Au réveil, le train est vide. Voyageurs évacués. Quelque part dans la nuit notre convoi a de nouveau été réorganisé. Ce wagon, qui était le premier derrière la locomotive, voit désormais les voies par son hublot arrière. On file à plus vive allure. La journée avance. Sofia n'arrive toujours pas. Trois passagers se partagent le wagon, le samovar et les 3 membres d'équipage.
Aleksandro m'explique bientôt l'alpha et l'oméga, que je feins de comprendre, répondant da, da, à toute injonction, notant prestement mes nouveaux contacts au sein de la mafia ukrainienne de NYC.

Fini. Le train est passé. Le train est encore là, dans les méninges, dans les pieds.
Traverses et rails se regardent un moment, soulagés. Encore un de fait se disent-ils.
Na zdarovié !

Egoïst Palace

Bienvenue à Chernivtsi, adorable bourgade du sud-ouest Ukrainien. Nous voilà accoudés à un comptoir du disco, car il faut bien se mettre le coude quelque part, pauvre apppendice un peu moche, pas bien utile. Le coude. Meilleur ami de l'alcoolique.
Boum boum boum, flash et lumières variées : ici il y en a dans tous les sens, pour tous les sens.

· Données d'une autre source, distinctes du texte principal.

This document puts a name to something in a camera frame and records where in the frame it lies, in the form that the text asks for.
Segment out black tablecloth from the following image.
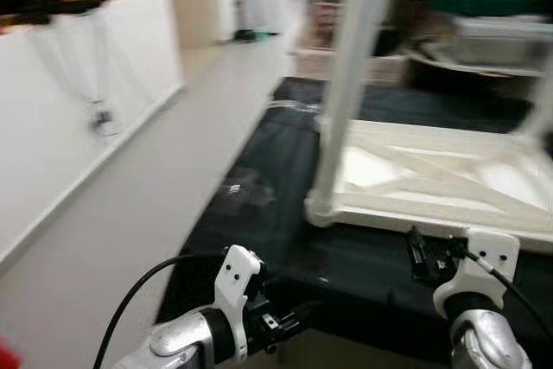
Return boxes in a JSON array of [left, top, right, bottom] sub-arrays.
[[156, 75, 553, 366]]

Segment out clear tape piece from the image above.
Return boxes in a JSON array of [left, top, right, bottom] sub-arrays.
[[268, 101, 321, 115], [216, 175, 277, 210]]

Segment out beige cloth covered bench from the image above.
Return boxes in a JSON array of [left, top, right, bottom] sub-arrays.
[[289, 45, 411, 85]]

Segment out clear plastic storage container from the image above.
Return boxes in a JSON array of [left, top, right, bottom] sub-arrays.
[[449, 15, 553, 67]]

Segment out black power adapter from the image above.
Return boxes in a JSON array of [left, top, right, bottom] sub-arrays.
[[91, 103, 120, 137]]

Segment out red plastic stool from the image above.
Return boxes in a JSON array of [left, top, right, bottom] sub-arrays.
[[0, 334, 22, 369]]

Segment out black floor mop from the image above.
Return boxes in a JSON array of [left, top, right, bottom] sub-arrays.
[[229, 28, 282, 43]]

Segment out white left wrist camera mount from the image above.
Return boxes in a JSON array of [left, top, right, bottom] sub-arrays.
[[212, 245, 264, 361]]

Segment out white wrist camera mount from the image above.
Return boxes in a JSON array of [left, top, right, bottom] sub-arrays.
[[432, 229, 522, 318], [212, 245, 264, 361]]

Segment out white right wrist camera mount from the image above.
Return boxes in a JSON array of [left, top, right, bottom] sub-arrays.
[[432, 229, 522, 318]]

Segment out black wall cable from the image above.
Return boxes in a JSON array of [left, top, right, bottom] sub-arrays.
[[30, 19, 113, 115]]

Ce disco est un complexe infernal. Ancienne usine réaffectée au procédé de transformation de bière et vodka en mictions variées, on y décline tous les superlatifs du socialisme flamboyant. Ça pisse à tout va, ne manque que la statue du pisseur, j'imagine un immense Maneken-Piss de bronze, tout en muscles, faucille dans une main, lourde verge dans l'autre, une belle mare à ses pieds...
Alors on boit. Puis on pisse. Assis, debouts, accroupis, mains lavées, sales, prépuces décalottés -le tout dans une ambiance assourdissante-, rien que la variété des possibles m'enivre presque. Et je pense à ces ruisseaux d'urine odorante qui se déversent dans les canalisations...

Ce disco, c'est l'Egoist Palace. 6 billards, 2 pistes de bowling, karaoke, dancing, lounge bar et combien, combien de cheveux sur ces têtes, de litres de sueur sur ces grands corps étranges et nus...
Chacun seul au bar, abandonné à ses divagations, laisse glisser ses yeux sur la salle.

Mister B. commande la deuxième bouteille de vodka.
Après, je ne sais plus...
Au réveil : la patex, toutes les fringues, le canapé inconnu et une migraine d'enfer, c'est le TIU hostel, où on croise misteur A., juif antisémite et grand amateur de Céline. 
A ce moment c'est déjà la deuxième frontière du sabbat, l'ambition n'en est que mal définie et le titre encore perdu dans les limbes. 


Alors que cahin caha je gambergeais le comment raconter, sans tuer personne, sans rentrer à Paris, sans confier à la garce, tout ça tournait tournait, et le temps ne se prive pas, il passe et repasse nerveusement derrière moi en tapant fort ses pieds sur le sol.
Les échéances ne sont pas discrètes non plus.

Un jour, il faut écrire. Ne rien se ménager. Finir la vodka. Aller de l'avant.